Katz turned the program around, but, admittedly, he was no saint. “The Opposite Field” is filled with painful moments -- including a lovesick affair with a married woman and the coach-dad nightmare moment when Katz pushes a sick Max too far in the name of winning a championship.
Katz had wanted to write a book about Los Angeles since his arrival more than two decades ago, but he could never find a sustainable narrative thrust.
In the mid-1990s, he considered juxtaposing his experience covering gangs with his attempts to connect with his troubled stepson, but he was too immersed in both. “I was trying to write about something that was falling apart right under my nose, and I could never quite gain the perspective that I needed,” he says. Eventually, these efforts helped plant the seeds for “The Opposite Field,” which first took shape as a 2005 feature in Los Angeles magazine.

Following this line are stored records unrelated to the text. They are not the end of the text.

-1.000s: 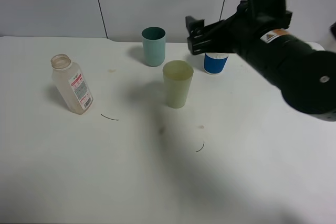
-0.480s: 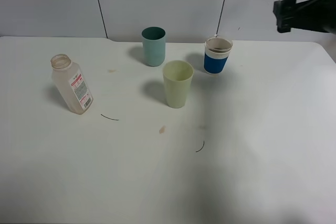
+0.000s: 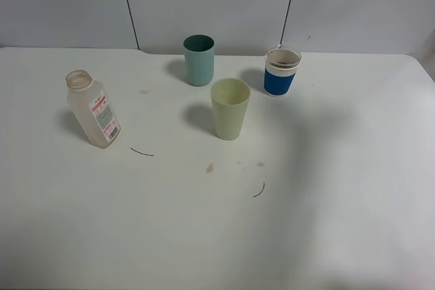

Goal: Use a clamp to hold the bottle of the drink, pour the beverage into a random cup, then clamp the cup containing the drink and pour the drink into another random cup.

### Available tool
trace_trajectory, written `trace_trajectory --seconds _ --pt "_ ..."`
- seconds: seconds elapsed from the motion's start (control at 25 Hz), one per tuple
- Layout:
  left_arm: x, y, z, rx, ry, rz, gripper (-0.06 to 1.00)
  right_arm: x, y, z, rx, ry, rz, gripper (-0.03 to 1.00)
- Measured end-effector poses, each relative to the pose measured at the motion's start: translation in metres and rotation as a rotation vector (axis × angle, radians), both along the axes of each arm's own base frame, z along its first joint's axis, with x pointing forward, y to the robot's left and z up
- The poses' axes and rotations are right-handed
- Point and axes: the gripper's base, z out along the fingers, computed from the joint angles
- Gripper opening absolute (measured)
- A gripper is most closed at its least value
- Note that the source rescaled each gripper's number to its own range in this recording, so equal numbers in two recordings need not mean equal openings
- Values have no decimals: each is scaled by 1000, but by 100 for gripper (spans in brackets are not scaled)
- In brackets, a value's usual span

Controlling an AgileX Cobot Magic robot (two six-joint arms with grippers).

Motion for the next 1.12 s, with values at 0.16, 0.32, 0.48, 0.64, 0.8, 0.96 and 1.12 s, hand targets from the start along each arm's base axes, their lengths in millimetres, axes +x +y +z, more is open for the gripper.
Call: trace_trajectory --seconds 0.16,0.32,0.48,0.64,0.8,0.96,1.12 --pt "0 0 0 0 0 0 100 -30 5 18 -15 -58 -3 100" --pt "0 0 0 0 0 0 100 -66 17 30 -21 -83 27 100" --pt "0 0 0 -1 0 -1 100 -96 28 36 -29 -62 63 100" --pt "0 0 0 -1 0 -1 100 -139 42 42 -67 63 104 100" --pt "0 0 0 -1 0 -1 100 -159 49 36 -46 157 126 100" --pt "0 0 0 -1 0 -1 100 -188 60 23 30 227 159 100" --pt "0 0 0 -1 0 -1 100 -203 65 20 30 196 169 100"
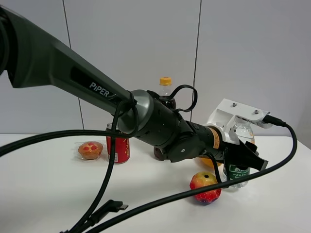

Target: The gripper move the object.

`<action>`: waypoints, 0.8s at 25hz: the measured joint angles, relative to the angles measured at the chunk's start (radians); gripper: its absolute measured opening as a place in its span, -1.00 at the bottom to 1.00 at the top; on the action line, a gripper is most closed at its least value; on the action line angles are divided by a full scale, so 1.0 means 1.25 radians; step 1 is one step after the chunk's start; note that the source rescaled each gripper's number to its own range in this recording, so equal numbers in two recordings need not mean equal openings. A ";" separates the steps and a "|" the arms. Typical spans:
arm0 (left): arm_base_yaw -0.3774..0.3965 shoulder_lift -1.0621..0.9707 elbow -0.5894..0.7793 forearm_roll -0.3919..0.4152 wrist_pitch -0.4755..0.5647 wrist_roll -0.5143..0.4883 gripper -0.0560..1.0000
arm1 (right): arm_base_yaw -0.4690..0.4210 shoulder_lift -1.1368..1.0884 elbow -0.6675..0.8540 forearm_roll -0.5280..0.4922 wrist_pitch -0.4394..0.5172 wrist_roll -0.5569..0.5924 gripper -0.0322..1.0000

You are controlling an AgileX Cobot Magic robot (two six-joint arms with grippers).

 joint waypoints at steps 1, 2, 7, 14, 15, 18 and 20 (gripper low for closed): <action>0.000 0.000 0.000 0.001 0.000 0.000 -0.79 | 0.000 0.000 0.000 0.000 0.000 0.000 1.00; 0.000 0.000 0.000 0.001 0.000 0.000 -0.79 | 0.000 0.000 0.000 0.000 0.000 0.000 1.00; 0.000 0.000 0.000 0.002 0.000 -0.001 -0.65 | 0.000 0.000 0.000 0.000 0.000 0.000 1.00; 0.000 -0.007 -0.008 0.009 -0.040 -0.002 -0.21 | 0.000 0.000 0.000 0.000 0.000 0.000 1.00; 0.000 -0.007 -0.008 0.009 -0.041 -0.002 -0.20 | 0.000 0.000 0.000 0.000 0.000 0.000 1.00; 0.000 -0.007 -0.008 0.009 -0.041 -0.002 -0.10 | 0.000 0.000 0.000 0.000 0.000 0.000 1.00; 0.000 -0.007 -0.008 0.009 -0.041 -0.002 0.03 | 0.000 0.000 0.000 0.000 0.000 0.000 1.00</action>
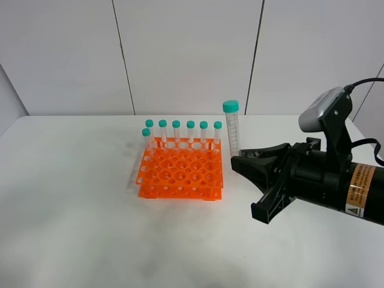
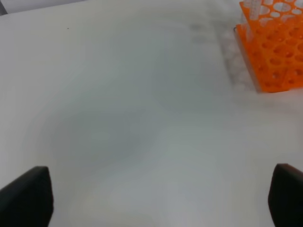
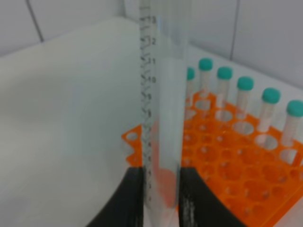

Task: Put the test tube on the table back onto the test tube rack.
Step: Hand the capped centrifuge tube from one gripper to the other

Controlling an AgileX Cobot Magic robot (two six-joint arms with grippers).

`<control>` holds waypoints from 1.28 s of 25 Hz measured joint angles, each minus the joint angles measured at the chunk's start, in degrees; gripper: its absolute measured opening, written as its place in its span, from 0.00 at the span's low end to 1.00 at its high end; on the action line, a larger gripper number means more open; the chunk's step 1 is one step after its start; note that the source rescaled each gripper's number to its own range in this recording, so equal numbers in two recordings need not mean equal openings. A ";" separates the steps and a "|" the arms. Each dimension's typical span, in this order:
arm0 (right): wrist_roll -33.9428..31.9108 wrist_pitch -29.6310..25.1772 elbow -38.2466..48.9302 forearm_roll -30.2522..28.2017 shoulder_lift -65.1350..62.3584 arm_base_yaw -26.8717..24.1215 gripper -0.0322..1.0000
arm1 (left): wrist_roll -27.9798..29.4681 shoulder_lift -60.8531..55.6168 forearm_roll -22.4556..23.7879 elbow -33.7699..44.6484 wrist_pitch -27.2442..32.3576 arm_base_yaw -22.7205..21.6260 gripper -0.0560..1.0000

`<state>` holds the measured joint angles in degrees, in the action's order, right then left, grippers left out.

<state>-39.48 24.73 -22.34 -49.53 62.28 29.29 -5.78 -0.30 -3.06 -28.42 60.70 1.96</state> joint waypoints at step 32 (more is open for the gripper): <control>-3.85 0.77 0.05 -8.29 0.87 0.00 0.05 | -0.37 0.00 -0.05 0.00 0.00 6.02 1.00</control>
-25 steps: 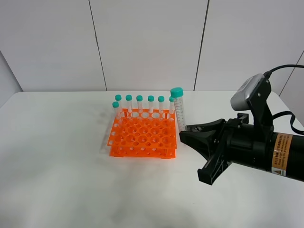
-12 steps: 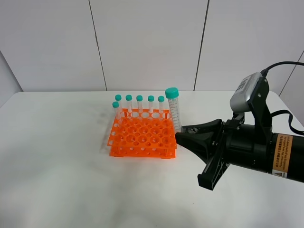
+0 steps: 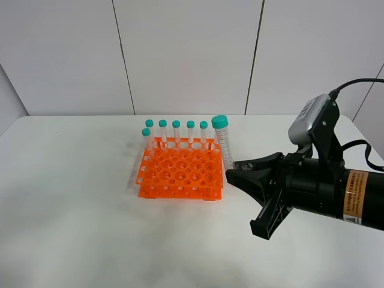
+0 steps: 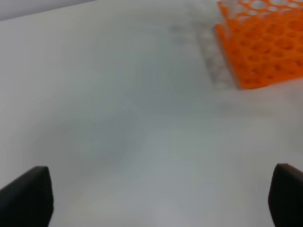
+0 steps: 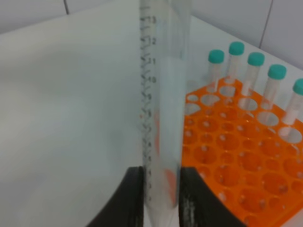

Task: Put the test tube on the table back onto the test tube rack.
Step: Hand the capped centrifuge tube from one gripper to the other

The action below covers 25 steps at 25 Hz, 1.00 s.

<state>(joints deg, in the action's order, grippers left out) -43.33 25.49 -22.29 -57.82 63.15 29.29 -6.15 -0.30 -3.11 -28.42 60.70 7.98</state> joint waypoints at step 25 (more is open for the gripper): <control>0.00 -3.68 0.00 0.61 0.06 0.00 0.05 | -24.08 20.57 -18.87 -2.17 -29.00 18.23 1.00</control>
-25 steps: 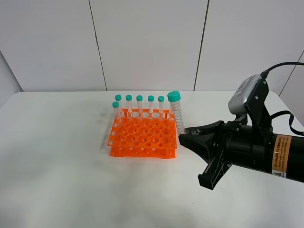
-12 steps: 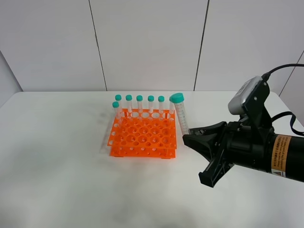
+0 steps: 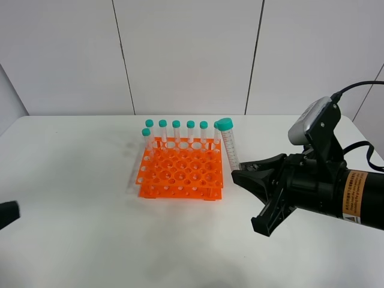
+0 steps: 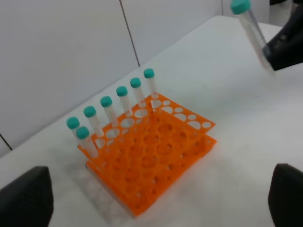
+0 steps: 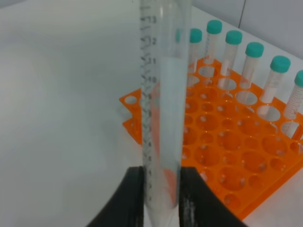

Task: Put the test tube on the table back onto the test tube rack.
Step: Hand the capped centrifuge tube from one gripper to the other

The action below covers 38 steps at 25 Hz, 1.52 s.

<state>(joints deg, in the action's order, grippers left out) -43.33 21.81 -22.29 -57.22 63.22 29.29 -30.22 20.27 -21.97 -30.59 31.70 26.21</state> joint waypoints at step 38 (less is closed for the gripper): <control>1.35 -0.01 0.00 0.00 0.00 0.00 0.05 | -57.59 55.76 -68.35 -21.93 -2.89 11.01 1.00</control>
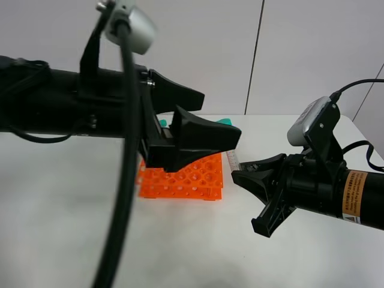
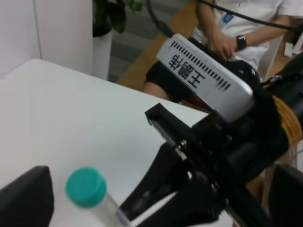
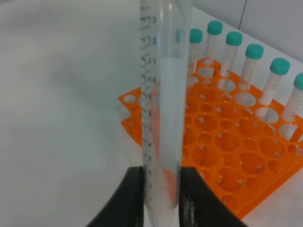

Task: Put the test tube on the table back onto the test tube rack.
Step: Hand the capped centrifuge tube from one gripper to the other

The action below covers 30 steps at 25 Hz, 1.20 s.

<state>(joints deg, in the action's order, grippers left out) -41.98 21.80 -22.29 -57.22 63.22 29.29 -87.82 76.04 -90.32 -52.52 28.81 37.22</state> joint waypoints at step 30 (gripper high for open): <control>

Yet even with such a compelling story, revealing truths about himself was a tall order, akin to intense sessions of therapy. “If you’re telling a story from your life and you’re trying to make it vivid and true to that moment,” Katz says, “your character can be self-deluded, but you as the writer better not be self-deluded. Set yourself in motion and see yourself in action, and yet be able to step away from that. That’s where the hard work of this book lay.”
As he wrote about himself and his son, Katz found himself connecting the dots back to his own parents, even retracing his mother’s journey from Eastern Europe to the United States during World War II.
“I realized what my ex-wife’s journey was about, what my stepson’s journey to America was about, sneaking over a line, getting across the border,” he says. “Sixty years divided those journeys, but they were essentially the same. Then I began to realize: I thought I had traveled a long ways away, but I really hadn’t gone that far.”
Now, though, Katz faces an unfamiliar crossroads. After spending much of the last two decades as a father, many as a single father, he is bracing for life without his son. Max is a high school junior, with college in full view.
“He’s not a child anymore; he’s a young man. And he’s going to be embarking on a new chapter of his life really soon,” Katz says with a nervous laugh. “I have a keen sense that everything about my life is about to change. Once he goes off to college, I can sort of do anything. Whatever I’ve thought my role has been these last number of years is about to be exploded. And I’m not sure I’m entirely comfortable with that.”